- Exercise instructions
Would you write out the data below exactly, with every line intact?

- Supplied data
━━━━

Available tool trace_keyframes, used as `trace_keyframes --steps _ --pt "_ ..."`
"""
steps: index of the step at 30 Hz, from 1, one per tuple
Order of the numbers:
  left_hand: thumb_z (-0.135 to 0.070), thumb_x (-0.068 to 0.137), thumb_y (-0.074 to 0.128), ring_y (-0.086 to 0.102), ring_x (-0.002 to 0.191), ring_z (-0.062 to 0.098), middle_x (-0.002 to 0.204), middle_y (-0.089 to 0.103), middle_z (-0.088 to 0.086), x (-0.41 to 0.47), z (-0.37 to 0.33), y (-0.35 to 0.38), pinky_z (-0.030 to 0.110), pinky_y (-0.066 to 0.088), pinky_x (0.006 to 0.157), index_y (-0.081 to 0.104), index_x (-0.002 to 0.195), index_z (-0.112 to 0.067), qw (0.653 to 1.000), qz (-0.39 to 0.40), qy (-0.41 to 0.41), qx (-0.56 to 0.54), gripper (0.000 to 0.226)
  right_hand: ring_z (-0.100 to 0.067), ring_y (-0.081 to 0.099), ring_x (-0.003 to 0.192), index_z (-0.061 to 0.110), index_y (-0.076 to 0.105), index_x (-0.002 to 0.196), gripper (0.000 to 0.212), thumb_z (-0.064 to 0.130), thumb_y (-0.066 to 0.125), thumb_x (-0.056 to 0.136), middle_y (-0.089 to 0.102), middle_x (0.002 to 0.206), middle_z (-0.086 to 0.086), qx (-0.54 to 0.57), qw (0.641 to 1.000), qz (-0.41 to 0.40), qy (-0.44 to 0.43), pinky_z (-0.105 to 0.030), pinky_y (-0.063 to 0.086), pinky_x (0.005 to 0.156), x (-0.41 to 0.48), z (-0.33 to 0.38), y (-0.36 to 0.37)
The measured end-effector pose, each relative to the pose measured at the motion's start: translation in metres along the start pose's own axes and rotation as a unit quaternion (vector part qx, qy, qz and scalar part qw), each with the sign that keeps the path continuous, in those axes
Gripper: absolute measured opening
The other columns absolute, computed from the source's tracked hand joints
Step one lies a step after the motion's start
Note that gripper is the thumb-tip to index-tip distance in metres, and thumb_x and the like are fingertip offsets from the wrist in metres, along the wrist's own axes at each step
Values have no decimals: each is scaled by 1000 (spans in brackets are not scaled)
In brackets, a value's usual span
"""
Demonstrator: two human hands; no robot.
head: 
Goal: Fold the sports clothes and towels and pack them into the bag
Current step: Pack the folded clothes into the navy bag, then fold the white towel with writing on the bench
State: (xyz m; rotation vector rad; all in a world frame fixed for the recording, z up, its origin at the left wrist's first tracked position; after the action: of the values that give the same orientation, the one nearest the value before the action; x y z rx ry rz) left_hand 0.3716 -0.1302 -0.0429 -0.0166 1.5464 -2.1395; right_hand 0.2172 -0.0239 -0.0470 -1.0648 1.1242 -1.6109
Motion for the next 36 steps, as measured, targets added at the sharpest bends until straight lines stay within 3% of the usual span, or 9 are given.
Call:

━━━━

- Solved problem
Available tool trace_keyframes, used as `trace_keyframes --steps _ --pt "_ ..."`
"""
steps: index of the step at 30 Hz, from 1, one per tuple
Order of the numbers:
  left_hand: thumb_z (-0.135 to 0.070), thumb_x (-0.068 to 0.137), thumb_y (-0.074 to 0.128), ring_y (-0.086 to 0.102), ring_x (-0.002 to 0.191), ring_z (-0.062 to 0.098), middle_x (-0.002 to 0.204), middle_y (-0.089 to 0.103), middle_z (-0.088 to 0.086), x (-0.41 to 0.47), z (-0.37 to 0.33), y (-0.35 to 0.38), pinky_z (-0.030 to 0.110), pinky_y (-0.066 to 0.088), pinky_x (0.006 to 0.157), index_y (-0.081 to 0.104), index_x (-0.002 to 0.195), index_z (-0.112 to 0.067), qw (0.653 to 1.000), qz (-0.39 to 0.40), qy (-0.41 to 0.41), qx (-0.56 to 0.54), gripper (0.000 to 0.226)
  right_hand: ring_z (-0.100 to 0.067), ring_y (-0.081 to 0.099), ring_x (-0.003 to 0.192), index_z (-0.061 to 0.110), index_y (-0.076 to 0.105), index_x (-0.002 to 0.196), gripper (0.000 to 0.212), thumb_z (-0.064 to 0.130), thumb_y (-0.066 to 0.125), thumb_x (-0.056 to 0.136), middle_y (-0.089 to 0.102), middle_x (0.002 to 0.206), middle_z (-0.086 to 0.086), qx (-0.54 to 0.57), qw (0.641 to 1.000), qz (-0.41 to 0.40), qy (-0.44 to 0.43), pinky_z (-0.105 to 0.030), pinky_y (-0.063 to 0.086), pinky_x (0.005 to 0.156), x (-0.41 to 0.48), z (-0.33 to 0.38), y (-0.36 to 0.37)
The measured end-effector pose, each relative to the pose measured at the motion's start: translation in metres along the start pose's own axes and rotation as a unit quaternion (vector part qx, qy, qz and scalar part qw), each with the sign that keeps the path continuous, in those axes
Gripper: absolute measured opening
The other columns absolute, computed from the source's tracked hand joints
Step one lies a step after the motion's start
Note that gripper is the thumb-tip to index-tip distance in metres, and thumb_x and the like are fingertip offsets from the wrist in metres, along the wrist's own axes at each step
Values have no decimals: each is scaled by 1000 (spans in brackets are not scaled)
In brackets, a value's usual span
"""
Demonstrator: two human hands; no robot.
head: 
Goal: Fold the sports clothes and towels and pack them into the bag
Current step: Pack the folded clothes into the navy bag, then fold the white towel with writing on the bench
State: (xyz m; rotation vector rad; all in a world frame fixed for the recording, z up, its origin at the left wrist's first tracked position; after the action: of the values that give the same orientation, the one nearest the value before the action; x y z rx ry rz) left_hand 0.3716 -0.1302 -0.0429 -0.0166 1.5464 -2.1395; right_hand 0.2172 -0.0239 -0.0470 -1.0648 1.1242 -1.6109
Motion for the next 36 steps, as measured, targets added at the sharpest bends until straight lines stay within 3% of the usual span, or 9 are given.
Call:

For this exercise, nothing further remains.